WORK ITEM:
Pull every line holding the word "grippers" out of the data and copy it.

SUPPLIED DATA:
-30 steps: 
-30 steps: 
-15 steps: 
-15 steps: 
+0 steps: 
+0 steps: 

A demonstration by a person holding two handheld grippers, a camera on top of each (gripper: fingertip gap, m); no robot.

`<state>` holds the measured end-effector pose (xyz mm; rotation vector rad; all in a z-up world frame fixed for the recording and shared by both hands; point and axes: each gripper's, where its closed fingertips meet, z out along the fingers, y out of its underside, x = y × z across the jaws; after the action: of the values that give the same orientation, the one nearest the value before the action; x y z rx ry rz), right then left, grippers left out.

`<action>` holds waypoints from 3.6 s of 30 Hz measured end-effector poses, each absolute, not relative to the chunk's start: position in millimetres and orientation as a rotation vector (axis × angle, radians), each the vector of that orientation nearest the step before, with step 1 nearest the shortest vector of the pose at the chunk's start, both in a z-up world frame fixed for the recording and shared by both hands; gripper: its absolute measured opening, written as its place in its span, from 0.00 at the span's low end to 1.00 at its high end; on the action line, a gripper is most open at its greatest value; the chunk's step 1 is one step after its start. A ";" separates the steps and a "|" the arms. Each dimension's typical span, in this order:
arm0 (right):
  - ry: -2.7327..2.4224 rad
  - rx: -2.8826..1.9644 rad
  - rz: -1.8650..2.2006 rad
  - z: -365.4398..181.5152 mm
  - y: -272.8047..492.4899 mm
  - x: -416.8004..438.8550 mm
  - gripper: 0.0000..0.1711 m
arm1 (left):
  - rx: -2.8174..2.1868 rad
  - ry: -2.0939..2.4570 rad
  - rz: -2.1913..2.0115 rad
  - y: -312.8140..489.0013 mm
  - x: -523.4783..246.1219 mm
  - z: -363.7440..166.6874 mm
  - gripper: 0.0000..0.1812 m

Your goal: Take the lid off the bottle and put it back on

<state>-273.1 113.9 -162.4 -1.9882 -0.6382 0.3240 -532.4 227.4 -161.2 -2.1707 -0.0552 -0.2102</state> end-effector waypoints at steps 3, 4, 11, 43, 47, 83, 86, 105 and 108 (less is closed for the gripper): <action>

SOLVED PROBLEM:
A demonstration by a person holding two handheld grippers, a camera on top of each (gripper: fingertip gap, m); no robot.
`<state>` holds the measured end-effector pose (xyz mm; rotation vector rad; all in a z-up world frame fixed for the recording and shared by both hands; point and axes: each gripper's, where its closed fingertips meet, z out along the fingers, y out of its underside, x = y × z across the jaws; after the action: of the values that give the same orientation, the one nearest the value before the action; x y z rx ry rz), right then left, grippers left out.

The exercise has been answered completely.